■ **To do**: Using the data that follows, return exactly the lines from the one that contains "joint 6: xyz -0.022" through the one that contains "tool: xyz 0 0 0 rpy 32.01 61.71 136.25", ends included.

+++ Collected material

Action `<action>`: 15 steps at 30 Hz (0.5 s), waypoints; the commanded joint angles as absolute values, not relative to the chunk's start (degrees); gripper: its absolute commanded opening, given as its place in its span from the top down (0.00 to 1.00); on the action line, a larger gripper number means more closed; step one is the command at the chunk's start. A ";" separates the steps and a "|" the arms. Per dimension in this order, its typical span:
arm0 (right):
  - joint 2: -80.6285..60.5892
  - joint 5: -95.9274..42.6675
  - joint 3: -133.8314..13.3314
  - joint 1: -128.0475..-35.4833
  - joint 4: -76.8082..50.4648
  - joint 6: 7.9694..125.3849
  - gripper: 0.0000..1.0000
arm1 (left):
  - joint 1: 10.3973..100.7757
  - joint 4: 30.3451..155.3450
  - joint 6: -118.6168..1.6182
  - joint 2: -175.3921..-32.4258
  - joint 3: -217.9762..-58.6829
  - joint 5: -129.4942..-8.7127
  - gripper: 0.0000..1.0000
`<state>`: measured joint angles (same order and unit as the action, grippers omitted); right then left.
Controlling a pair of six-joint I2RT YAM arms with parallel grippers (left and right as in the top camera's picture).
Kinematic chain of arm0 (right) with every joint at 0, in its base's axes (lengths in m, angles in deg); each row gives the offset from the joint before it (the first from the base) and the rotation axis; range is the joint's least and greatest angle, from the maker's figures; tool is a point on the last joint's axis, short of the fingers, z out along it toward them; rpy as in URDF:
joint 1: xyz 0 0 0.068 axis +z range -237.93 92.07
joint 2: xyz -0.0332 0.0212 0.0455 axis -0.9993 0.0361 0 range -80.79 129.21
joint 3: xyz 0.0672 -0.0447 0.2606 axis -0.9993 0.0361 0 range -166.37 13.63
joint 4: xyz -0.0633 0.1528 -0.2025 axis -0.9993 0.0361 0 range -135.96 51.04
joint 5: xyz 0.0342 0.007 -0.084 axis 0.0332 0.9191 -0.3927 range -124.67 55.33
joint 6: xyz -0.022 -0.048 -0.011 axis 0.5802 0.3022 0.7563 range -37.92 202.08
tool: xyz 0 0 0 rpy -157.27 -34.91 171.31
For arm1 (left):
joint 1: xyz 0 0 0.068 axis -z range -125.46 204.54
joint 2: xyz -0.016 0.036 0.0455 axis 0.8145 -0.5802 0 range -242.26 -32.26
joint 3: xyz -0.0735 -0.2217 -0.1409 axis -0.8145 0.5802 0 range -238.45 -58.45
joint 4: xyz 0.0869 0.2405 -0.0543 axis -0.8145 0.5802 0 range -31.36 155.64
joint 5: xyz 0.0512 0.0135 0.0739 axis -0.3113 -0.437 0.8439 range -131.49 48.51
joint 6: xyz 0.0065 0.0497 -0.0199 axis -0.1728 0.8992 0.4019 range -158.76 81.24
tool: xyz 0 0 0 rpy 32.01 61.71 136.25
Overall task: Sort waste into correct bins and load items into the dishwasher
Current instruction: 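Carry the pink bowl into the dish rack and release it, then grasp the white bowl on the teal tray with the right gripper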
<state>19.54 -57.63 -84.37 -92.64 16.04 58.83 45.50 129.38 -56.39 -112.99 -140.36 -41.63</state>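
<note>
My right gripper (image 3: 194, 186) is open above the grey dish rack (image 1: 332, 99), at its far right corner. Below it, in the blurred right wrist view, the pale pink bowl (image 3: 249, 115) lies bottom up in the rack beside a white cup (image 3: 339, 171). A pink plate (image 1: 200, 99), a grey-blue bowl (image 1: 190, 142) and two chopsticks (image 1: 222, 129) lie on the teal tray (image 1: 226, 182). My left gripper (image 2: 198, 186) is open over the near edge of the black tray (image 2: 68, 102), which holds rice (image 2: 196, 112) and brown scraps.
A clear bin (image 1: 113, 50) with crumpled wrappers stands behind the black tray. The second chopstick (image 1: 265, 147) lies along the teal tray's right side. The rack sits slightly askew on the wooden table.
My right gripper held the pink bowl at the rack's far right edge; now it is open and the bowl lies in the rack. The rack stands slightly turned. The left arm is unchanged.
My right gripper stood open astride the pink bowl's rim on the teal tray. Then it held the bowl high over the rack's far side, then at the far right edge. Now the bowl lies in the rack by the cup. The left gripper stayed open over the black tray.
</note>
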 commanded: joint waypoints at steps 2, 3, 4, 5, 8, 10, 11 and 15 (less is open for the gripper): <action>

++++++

■ **Answer to this exercise**:
joint 6: xyz -0.022 -0.048 -0.011 axis 0.5802 0.3022 0.7563 range -37.92 202.08
tool: xyz 0 0 0 rpy -157.27 -34.91 171.31
For arm1 (left):
joint 1: xyz 0 0 0.068 axis -z range -125.46 204.54
joint 2: xyz -0.016 0.036 0.0455 axis 0.8145 -0.5802 0 range -242.26 -32.26
joint 3: xyz -0.0735 -0.2217 -0.1409 axis -0.8145 0.5802 0 range -238.45 -58.45
joint 4: xyz 0.0869 0.2405 -0.0543 axis -0.8145 0.5802 0 range -31.36 155.64
joint 5: xyz 0.0512 0.0135 0.0739 axis -0.3113 -0.437 0.8439 range -131.49 48.51
joint 6: xyz 0.0065 0.0497 -0.0199 axis -0.1728 0.8992 0.4019 range -158.76 81.24
tool: xyz 0 0 0 rpy 32.01 61.71 136.25

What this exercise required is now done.